Letters to the Editor

Letters posted here are associated with the following Salon Premium Member:

Amerigo

Published Letters: 955     Editor's Choice: 60

  • I'm so sorry..

    [Read the article: My boss wants me to apologize to his wife]
    [Read more letters about this article: Here]

    ... but I still don't "get" the emotional affair thing.

    If the LW and her boss were so close for so long, then they must have discussed whether they were sexually attracted to each other, what (if anything)they planned to do about it, and why not, so there is an awful lot of information that has been witheld from us (from Cary).

    If, on the other hand, it was just a meeting of minds--they were both lovers of Jane Austin or golf, then where is the harm?

    At my work I often get dragged into discussions about marital/sexual/romantic issues with emotionally needy married female coworkers who often tell me more than I really want to know about their marriages etc. I tend not to reciprocate with personal information, but rather just say things like "well, maybe he doesn't understand how you feel..." or "have you tried..."

    Anyhow it seems to me that it is pretty common for people to discuss their marriages and relationships in the workplace, though less common to spend time with coworkers after work.

    One reason I am cagy about personal revelations is that it is possible for coworkers to become emotionally involved with an idealized image that they form of you that does not correspond to reality.

    Here is a horror story. This is 100% true and I could provide a link to the newpaper story, except that it contains my true indentity.

    A few years ago I had a female employee whom I supervised. I barely knew her and knew nothing about her personal life except that she was about to be divorced. She was older than I and not someone whom I would have considered as a romatic partner if we were the last two humans left alive.

    One day she left work and said to me "see you tomorrow". Tomorrow she never came, nor the next day. No phone call, no message, when I called her number, needing to schedule a replacement if she was not coming, there was no reply.

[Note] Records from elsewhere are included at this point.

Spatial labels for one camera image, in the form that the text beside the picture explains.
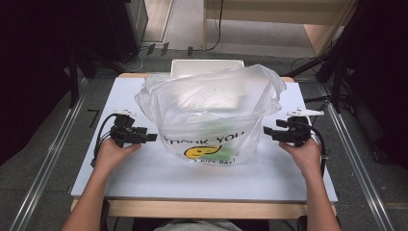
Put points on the black metal stand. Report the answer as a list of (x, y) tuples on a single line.
[(74, 80)]

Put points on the wooden table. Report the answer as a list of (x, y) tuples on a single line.
[(205, 210)]

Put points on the small black power plug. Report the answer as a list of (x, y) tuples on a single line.
[(190, 50)]

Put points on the person's right hand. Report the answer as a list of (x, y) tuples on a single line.
[(303, 157)]

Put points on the black tripod stand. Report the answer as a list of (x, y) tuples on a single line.
[(336, 80)]

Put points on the translucent smiley plastic bag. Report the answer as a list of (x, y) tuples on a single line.
[(208, 102)]

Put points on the dark cabinet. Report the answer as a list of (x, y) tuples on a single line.
[(128, 29)]

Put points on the person's left hand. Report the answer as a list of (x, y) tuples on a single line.
[(112, 155)]

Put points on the light wooden desk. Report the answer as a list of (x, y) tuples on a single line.
[(275, 12)]

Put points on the person's grey clothing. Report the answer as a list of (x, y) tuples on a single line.
[(198, 226)]

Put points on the metal floor rail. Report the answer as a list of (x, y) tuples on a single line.
[(352, 154), (48, 157)]

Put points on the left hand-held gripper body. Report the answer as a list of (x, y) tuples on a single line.
[(123, 133)]

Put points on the white plastic bin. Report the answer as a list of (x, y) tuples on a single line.
[(198, 66)]

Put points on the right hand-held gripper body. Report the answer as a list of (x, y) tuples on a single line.
[(295, 133)]

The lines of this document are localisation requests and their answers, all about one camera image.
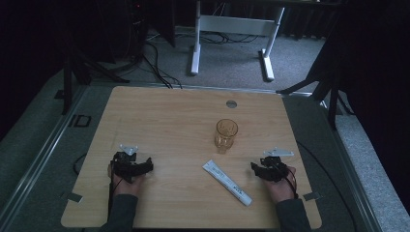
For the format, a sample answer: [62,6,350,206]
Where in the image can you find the white metal desk frame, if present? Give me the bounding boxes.
[190,0,286,82]

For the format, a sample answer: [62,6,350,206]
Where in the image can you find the metal floor rail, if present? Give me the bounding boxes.
[0,84,89,228]
[318,99,384,232]

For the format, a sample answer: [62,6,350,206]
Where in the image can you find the left hand-held gripper cable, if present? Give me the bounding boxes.
[107,160,126,220]

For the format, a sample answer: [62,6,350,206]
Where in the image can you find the thin black floor cable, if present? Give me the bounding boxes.
[73,152,88,177]

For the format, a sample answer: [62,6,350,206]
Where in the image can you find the black floor cable bundle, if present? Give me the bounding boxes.
[140,41,184,90]

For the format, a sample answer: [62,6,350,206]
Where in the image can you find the dark computer tower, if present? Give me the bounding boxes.
[127,0,150,63]

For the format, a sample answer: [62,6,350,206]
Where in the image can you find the black metal stand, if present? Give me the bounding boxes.
[276,61,356,131]
[60,47,131,116]

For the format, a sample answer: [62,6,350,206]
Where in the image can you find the long black floor cable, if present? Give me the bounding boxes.
[295,140,358,232]

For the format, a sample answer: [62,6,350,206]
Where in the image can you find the person's left hand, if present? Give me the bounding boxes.
[107,162,148,198]

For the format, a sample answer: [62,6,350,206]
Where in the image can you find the black rectangular floor frame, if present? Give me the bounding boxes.
[68,113,93,129]

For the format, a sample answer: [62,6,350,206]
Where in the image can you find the amber glass cup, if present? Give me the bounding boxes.
[214,118,239,155]

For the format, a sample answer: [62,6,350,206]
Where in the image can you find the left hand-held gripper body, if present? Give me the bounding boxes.
[110,143,148,184]

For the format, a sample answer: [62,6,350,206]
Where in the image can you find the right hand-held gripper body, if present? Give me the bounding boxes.
[260,147,295,184]

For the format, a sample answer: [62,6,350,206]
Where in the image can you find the right hand-held gripper cable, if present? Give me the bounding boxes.
[281,165,300,199]

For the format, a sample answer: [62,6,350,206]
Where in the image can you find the person's right hand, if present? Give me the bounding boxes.
[262,165,298,204]

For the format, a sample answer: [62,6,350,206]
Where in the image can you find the white toothpaste tube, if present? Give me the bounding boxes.
[201,159,253,207]

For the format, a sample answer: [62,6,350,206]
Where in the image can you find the cables under white desk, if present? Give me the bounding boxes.
[199,30,259,45]

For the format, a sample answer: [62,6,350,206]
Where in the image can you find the hand-held gripper cable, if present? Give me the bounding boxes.
[281,165,300,199]
[107,160,126,220]

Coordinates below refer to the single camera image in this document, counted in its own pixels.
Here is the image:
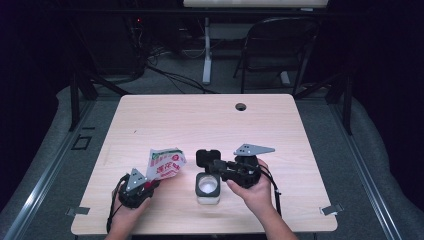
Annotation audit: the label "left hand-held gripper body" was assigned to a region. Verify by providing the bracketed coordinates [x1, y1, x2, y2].
[118, 167, 160, 209]

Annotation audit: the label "black folding chair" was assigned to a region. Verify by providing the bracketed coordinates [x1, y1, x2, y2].
[233, 16, 320, 97]

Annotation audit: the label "black floor cables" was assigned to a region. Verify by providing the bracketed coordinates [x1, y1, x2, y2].
[145, 46, 218, 95]

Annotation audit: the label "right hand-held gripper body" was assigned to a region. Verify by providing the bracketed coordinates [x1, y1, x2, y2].
[226, 143, 276, 189]

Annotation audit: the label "white desk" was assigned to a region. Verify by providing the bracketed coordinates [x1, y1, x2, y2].
[182, 0, 329, 86]

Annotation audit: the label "red and white plastic bag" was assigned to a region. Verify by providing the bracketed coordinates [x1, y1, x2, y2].
[145, 147, 188, 183]

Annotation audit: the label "black metal stand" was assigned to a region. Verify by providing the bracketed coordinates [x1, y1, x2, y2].
[68, 71, 130, 132]
[294, 71, 354, 136]

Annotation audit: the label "hand-held gripper cable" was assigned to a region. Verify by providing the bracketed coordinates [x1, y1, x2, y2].
[259, 164, 283, 218]
[106, 173, 131, 233]

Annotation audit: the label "grey tape tab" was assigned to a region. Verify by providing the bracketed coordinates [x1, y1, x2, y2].
[65, 206, 90, 217]
[319, 203, 344, 216]

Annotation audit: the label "right hand-held gripper cable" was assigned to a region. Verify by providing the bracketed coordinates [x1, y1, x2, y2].
[259, 164, 283, 218]

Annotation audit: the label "left hand-held gripper cable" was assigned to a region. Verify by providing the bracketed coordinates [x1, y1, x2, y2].
[106, 173, 131, 233]

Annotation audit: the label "aluminium floor rail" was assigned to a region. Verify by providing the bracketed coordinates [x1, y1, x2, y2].
[328, 99, 403, 240]
[2, 99, 97, 240]

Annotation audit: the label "dark computer tower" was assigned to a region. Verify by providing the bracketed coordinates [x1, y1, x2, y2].
[74, 14, 147, 80]

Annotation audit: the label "person's right hand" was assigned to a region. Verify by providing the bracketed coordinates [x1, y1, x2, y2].
[226, 159, 275, 216]

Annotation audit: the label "person's left hand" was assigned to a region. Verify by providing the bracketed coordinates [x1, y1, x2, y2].
[109, 186, 151, 231]

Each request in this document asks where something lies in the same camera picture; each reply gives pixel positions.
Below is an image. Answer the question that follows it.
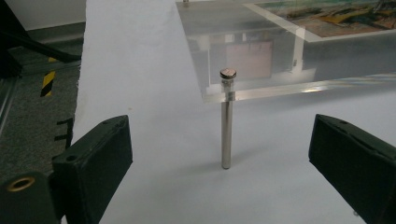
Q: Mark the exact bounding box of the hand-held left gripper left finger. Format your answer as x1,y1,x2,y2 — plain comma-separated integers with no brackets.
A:
50,115,134,224

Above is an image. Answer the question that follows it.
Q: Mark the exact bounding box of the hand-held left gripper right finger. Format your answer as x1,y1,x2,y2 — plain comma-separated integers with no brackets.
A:
308,113,396,224

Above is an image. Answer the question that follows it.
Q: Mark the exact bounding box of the clear acrylic picture frame panel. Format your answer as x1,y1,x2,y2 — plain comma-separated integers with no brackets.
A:
176,0,396,105

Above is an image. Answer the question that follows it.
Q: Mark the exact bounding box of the silver metal standoff post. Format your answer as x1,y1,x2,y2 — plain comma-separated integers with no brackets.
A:
219,67,237,171

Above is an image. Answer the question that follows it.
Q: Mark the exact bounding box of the white table cover sheet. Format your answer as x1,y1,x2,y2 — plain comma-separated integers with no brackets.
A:
60,0,396,224

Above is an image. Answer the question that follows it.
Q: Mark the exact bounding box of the yellow clamp left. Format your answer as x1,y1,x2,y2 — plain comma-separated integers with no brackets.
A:
39,57,58,98

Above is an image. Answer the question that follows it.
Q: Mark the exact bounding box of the black metal stand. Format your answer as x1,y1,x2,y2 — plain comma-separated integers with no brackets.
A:
0,0,82,79

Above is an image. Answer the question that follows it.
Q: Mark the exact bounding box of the painting print of boats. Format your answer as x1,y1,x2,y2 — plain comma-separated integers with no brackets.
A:
244,0,396,43

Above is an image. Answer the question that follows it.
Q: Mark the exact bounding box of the aluminium floor rail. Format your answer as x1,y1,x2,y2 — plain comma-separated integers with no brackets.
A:
0,76,18,138

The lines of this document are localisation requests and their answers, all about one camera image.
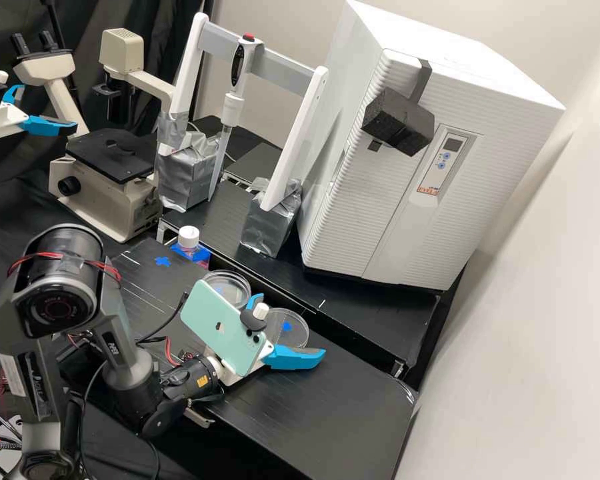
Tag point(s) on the white pipette stand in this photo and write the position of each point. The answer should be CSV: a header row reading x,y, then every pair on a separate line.
x,y
290,75

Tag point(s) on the small bottle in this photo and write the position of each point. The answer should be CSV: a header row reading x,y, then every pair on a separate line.
x,y
188,241

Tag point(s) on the petri dish lid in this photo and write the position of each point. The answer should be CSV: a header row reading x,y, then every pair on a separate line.
x,y
294,334

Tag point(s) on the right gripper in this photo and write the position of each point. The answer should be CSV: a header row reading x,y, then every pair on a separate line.
x,y
228,378

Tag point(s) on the white incubator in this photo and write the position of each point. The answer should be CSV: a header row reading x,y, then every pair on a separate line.
x,y
495,165

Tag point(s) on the petri dish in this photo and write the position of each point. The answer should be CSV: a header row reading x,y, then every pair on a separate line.
x,y
225,286

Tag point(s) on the pipette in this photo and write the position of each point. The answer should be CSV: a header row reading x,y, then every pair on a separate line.
x,y
236,80

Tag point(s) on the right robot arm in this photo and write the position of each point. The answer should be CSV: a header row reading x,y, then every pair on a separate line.
x,y
60,295

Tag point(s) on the incubator door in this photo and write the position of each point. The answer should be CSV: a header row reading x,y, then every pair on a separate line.
x,y
380,215

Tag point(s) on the black platform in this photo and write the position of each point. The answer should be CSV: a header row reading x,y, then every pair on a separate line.
x,y
375,325
300,400
225,215
252,162

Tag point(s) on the cream microscope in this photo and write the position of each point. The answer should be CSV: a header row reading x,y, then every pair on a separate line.
x,y
107,185

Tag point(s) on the right wrist camera phone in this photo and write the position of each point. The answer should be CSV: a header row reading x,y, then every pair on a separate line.
x,y
215,320

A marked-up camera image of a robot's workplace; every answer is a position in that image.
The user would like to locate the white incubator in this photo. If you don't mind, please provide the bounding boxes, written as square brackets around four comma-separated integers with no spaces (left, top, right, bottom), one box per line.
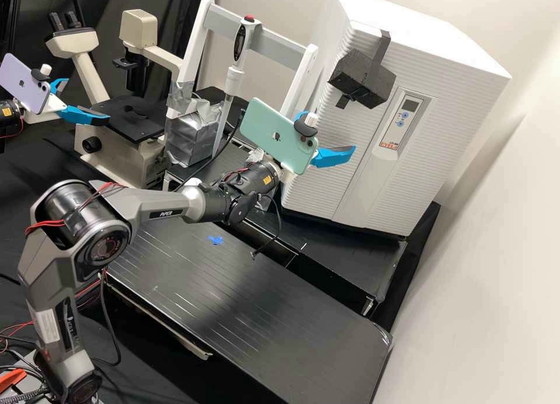
[302,0,513,116]

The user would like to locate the left wrist camera phone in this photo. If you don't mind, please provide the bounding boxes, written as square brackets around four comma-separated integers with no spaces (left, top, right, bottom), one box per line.
[0,53,54,116]

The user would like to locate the wrist camera phone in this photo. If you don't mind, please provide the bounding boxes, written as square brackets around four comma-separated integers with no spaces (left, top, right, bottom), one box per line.
[239,97,320,176]
[0,53,54,116]

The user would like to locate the cream microscope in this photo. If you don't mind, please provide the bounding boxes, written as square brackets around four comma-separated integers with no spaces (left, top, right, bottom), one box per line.
[45,9,187,191]

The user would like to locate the pipette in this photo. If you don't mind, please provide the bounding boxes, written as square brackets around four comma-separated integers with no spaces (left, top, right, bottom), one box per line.
[213,15,258,154]

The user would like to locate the black cable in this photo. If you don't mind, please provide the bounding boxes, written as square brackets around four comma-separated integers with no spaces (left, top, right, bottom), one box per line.
[192,114,244,182]
[78,267,124,368]
[250,193,284,261]

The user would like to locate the right wrist camera phone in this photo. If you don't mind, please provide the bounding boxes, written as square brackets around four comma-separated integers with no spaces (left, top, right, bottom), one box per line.
[239,97,320,176]

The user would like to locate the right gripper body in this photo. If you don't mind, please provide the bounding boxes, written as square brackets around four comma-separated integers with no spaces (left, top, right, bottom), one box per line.
[274,159,298,185]

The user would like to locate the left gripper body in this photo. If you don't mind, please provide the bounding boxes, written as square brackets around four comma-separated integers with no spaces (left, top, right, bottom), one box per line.
[23,92,68,125]

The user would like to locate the white pipette stand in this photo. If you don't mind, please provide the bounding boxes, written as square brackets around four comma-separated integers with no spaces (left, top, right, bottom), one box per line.
[164,0,320,169]

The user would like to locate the incubator door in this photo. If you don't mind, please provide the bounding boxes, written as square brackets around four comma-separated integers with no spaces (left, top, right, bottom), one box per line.
[279,20,513,239]

    After two days of this I found out with the help of human resources, where she lived, which turned out to be near where I would pass on my way to the YMCA to swim after work, so I made a detour to her house.

    A dog was barking and there were three leaf-covered cars in the yard. I dialed her number with my cell phone and heard the phone ring inside and the answering machine pick up. I went round the back of the house and a door that led into the laundry room was open and a TV was playing in the bedroom. There was a funny smell. I looked in through a chink in the bedroom blinds and saw what looked like a lot of blood and a dead body, so I called 911. A cop came and sent me out front and went in with his gun drawn. He found that her husband had blown her head off with a shotgun and then killed himself too.

    End of story--not quite. It turned out that she had told her husband and daughters that she was having a relationship with ME, of all people. I had to explain to the detectives and the daughter that I barely knew her and that this was total fantasy.

    Fortunately the families reconciled with each other and had a joint funeral party and scattered both sets of ashes from a boat in the Gulf of Mexico. So it was a nice day out for them.

    End of story--not quite. Her locker at work was cleaned out and some junk dumped in my office. Months later I had forgotten about this and was cleaning up and found a plastic food container with paper toweling inside. It felt rather heavy so I opened it, unwrapped the towels, and found about $3000 worth of gold coins. At first I had forgotten where the container had come from, but then the penny dropped and I called her daughter to come and pick up the stuff. I don't know what she believed, but I just told her the truth.

    Sometimes I still shudder to think how this MIGHT have turned out. (By the way, the husband was an officer of the law and well-known to the investigating officers as a violent, paranoid drunk--which they naturally kept mum so as to protect one of their own.)

    So this a part of why I don't understand emotional affairs. Either you fuck 'em and have fun, or you keep right out of it.

  • Makes sense?

    [Read the article: My boss wants me to apologize to his wife]
    [Read more letters about this article: Here]

    Our relationship was rooted in the fact that we were both extremely unhappy with our significant others.

    ...

    The emotional aspect of our relationship came to a halt when he and his wife began talking divorce. I sat down with him and told him it was time we stopped seeing each other socially so that he could focus on his marriage.

    This is what I don't understand. It is paradoxical.

    The LW and the boss became "emotionally" close because their home lives were in the doldrums, but when his marriage came to a logical conclusion and moved towards the divorce court, the LW decided that his marriage was redeemable after all if the platonic affair was ended. Huh?

    So maybe she enjoyed flirting with him, but didn't want a sexual relationship, whereas he desperately wanted to get into her pants, but didn't dare declare his true feelings.

    It is very soap opera, and while I think Cary's advice is spot on, this might be discussed better in the forum of the Jerry Springer Show (if it still exists).